Looking at the How can I prove I have Functional English documentation the definition is ambiguous:

"A Pearson Test of English (PTE) Academic test result of an overall band score of at least 30 based on the four test components of speaking, reading, writing and listening. Your test must have been completed within 12 months of visa application lodgement or can be completed during visa application processing."

Does it mean it is needed 30 overall (average of the 4 bands) or in each band?

Best,


----------



## isaiasfritsch (Aug 6, 2015)

Dear All,

Just found this:
PTE Academic - Australian Visas - Pearson

Functional Overall score 30

Not an official source but I guess if the PTE is stating it is probably overall.

Best,


----------



## 65Points! (Apr 18, 2016)

Overall:

https://www.border.gov.au/about/corporate/information/faqs/how-can-i-prove-i-have-functional-english


----------



## sultan_azam (Sep 9, 2015)

it is clear in the text itself... 

"A Pearson Test of English (PTE) Academic test result of *an overall band score* of at least 30 based on the four test components of speaking, reading, writing and listening.

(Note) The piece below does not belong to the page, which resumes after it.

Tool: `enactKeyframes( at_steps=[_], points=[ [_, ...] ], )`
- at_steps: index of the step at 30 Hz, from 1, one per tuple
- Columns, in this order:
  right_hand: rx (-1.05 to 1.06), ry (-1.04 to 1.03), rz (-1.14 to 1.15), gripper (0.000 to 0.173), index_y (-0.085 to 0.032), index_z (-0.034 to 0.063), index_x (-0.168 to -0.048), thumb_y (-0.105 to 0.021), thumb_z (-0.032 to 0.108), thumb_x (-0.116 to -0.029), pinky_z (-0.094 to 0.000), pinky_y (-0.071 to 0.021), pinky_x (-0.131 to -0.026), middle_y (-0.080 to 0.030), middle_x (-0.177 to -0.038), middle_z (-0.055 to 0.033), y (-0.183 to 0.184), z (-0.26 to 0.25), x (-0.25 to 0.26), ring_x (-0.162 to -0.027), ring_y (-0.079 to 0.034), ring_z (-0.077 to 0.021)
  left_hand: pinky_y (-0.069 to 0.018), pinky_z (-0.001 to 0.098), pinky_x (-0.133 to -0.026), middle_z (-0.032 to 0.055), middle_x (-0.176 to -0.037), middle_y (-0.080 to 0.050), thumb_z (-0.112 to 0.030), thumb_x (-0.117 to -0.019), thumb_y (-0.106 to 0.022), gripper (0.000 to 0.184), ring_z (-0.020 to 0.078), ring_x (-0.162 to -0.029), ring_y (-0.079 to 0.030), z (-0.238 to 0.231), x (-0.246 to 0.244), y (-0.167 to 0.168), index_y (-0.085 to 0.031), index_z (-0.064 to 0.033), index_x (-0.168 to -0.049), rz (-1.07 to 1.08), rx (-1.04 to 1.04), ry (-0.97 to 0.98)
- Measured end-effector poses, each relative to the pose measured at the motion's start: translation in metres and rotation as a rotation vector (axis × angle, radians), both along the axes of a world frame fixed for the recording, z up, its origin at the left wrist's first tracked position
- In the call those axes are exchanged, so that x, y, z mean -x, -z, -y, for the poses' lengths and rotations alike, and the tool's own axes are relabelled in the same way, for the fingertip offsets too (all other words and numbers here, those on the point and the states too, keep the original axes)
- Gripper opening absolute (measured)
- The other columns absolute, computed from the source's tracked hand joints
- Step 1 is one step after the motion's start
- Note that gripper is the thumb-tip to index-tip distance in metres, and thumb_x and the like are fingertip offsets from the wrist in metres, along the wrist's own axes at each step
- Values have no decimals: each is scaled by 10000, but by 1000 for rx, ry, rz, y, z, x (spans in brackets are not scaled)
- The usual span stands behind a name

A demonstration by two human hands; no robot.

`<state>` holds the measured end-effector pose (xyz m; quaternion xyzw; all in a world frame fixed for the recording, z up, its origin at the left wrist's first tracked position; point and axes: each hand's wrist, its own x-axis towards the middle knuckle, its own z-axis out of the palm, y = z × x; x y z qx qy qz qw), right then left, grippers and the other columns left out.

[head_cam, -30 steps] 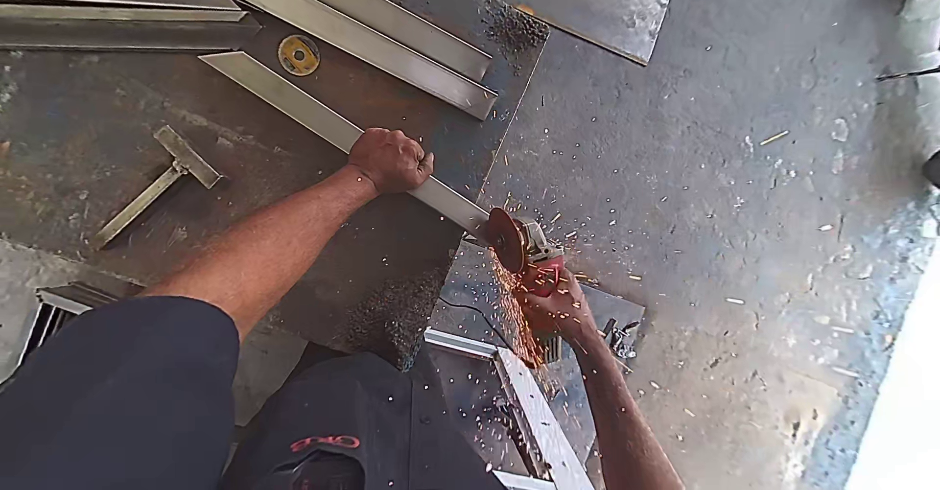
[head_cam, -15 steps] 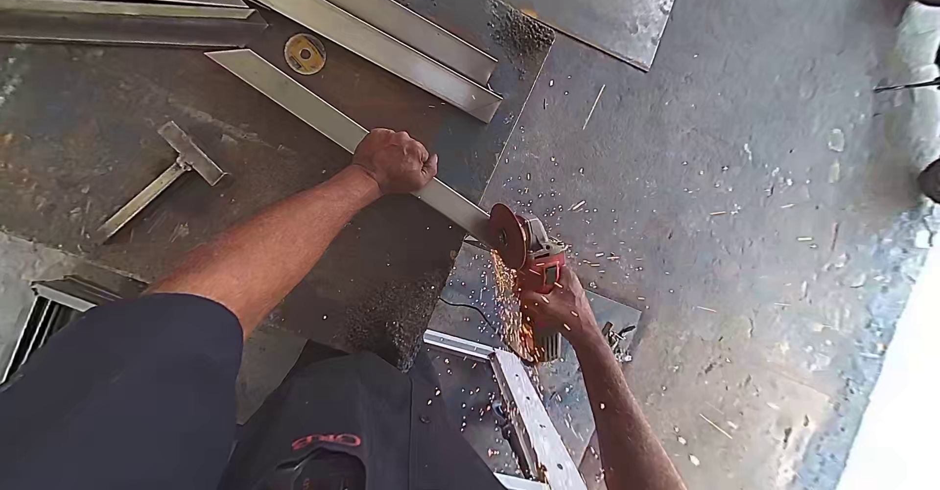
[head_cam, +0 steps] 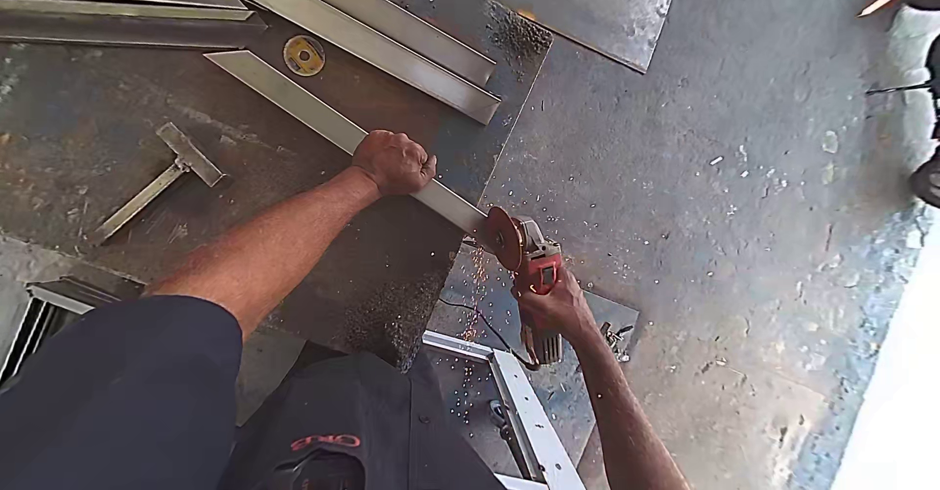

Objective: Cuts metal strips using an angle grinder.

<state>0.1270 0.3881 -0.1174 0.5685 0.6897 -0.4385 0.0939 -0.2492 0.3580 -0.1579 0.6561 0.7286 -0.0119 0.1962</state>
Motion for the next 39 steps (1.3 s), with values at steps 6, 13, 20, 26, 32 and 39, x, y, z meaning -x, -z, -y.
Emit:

Your test must have been completed within 12 months of visa application lodgement or can be completed during visa application processing."


----------



## Mbehrouzpanah (Jul 7, 2019)

Does anybody know with certainty what's requirement for functional english? According to the DHA, Laws and Pearson overall score is matter. But many DHA officers believe each skill is required! My friend received a comment on this.

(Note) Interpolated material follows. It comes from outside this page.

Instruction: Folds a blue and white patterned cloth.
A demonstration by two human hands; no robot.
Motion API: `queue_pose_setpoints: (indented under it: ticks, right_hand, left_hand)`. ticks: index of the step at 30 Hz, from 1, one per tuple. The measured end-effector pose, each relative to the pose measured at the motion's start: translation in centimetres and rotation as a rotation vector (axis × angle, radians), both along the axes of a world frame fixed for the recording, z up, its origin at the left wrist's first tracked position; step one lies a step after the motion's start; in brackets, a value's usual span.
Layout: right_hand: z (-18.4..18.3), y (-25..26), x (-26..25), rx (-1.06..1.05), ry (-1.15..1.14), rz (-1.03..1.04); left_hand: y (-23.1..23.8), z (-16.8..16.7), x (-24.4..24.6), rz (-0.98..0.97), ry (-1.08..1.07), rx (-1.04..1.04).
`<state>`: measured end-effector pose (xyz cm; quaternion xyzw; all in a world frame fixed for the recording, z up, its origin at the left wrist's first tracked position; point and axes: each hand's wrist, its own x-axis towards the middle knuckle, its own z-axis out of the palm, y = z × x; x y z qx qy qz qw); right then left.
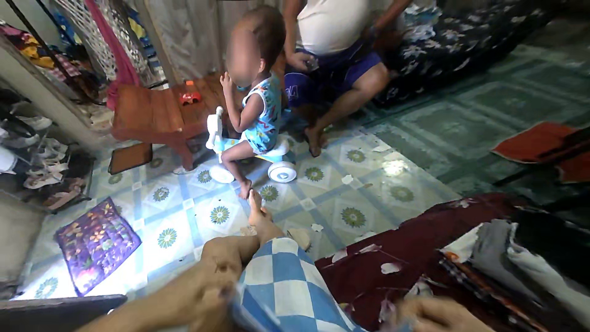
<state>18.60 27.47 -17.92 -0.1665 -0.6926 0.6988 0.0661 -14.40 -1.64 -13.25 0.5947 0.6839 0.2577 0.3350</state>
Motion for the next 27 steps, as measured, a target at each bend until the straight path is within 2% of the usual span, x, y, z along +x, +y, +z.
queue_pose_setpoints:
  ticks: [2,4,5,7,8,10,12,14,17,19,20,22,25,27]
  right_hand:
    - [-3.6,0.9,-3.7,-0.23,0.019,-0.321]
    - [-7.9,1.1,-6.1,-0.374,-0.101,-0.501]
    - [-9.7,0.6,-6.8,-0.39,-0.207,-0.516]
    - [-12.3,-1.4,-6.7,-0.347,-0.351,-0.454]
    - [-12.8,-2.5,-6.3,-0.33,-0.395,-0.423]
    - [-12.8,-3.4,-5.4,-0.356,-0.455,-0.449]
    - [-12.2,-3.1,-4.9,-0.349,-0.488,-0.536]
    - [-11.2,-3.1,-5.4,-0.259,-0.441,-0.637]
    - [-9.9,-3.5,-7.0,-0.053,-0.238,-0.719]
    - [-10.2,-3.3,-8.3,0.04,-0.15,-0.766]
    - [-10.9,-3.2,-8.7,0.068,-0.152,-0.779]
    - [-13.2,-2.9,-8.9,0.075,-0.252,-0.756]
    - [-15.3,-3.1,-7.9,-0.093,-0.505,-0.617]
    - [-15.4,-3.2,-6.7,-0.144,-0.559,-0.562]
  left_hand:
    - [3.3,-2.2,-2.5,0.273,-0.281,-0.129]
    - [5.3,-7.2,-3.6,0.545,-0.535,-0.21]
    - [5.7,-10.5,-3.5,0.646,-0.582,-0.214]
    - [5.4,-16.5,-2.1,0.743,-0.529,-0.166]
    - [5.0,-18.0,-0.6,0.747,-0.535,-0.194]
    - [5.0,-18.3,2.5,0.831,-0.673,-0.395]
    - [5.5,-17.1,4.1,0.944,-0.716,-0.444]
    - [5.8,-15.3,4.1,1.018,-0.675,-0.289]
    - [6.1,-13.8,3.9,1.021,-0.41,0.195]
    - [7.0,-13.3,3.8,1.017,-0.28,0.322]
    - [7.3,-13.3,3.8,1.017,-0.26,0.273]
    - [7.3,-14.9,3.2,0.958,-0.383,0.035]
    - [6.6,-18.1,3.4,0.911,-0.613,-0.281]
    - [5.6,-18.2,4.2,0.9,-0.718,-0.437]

https://www.legislation.gov.au/Details/F2014L01668


https://immi.homeaffairs.gov.au/help-support/meeting-our-requirements/english-language/functional-english


https://pearsonpte.com/australiavisas/


----------



## NB (Mar 29, 2017)

Mbehrouzpanah said:


> Does anybody know with certainty what's requirement for functional english? According to the DHA, Laws and Pearson overall score is matter. But many DHA officers believe each skill is required! My friend received a comment on this.
> 
> https://www.legislation.gov.au/Details/F2014L01668
> 
> ...


It’s ambiguous 
The co can read it any way he likes
30 overall or 30 in each

Cheers


----------



## Mbehrouzpanah (Jul 7, 2019)

My friend called DHA, They responded as we can understand from the text, it conveys each skill!!!!


----------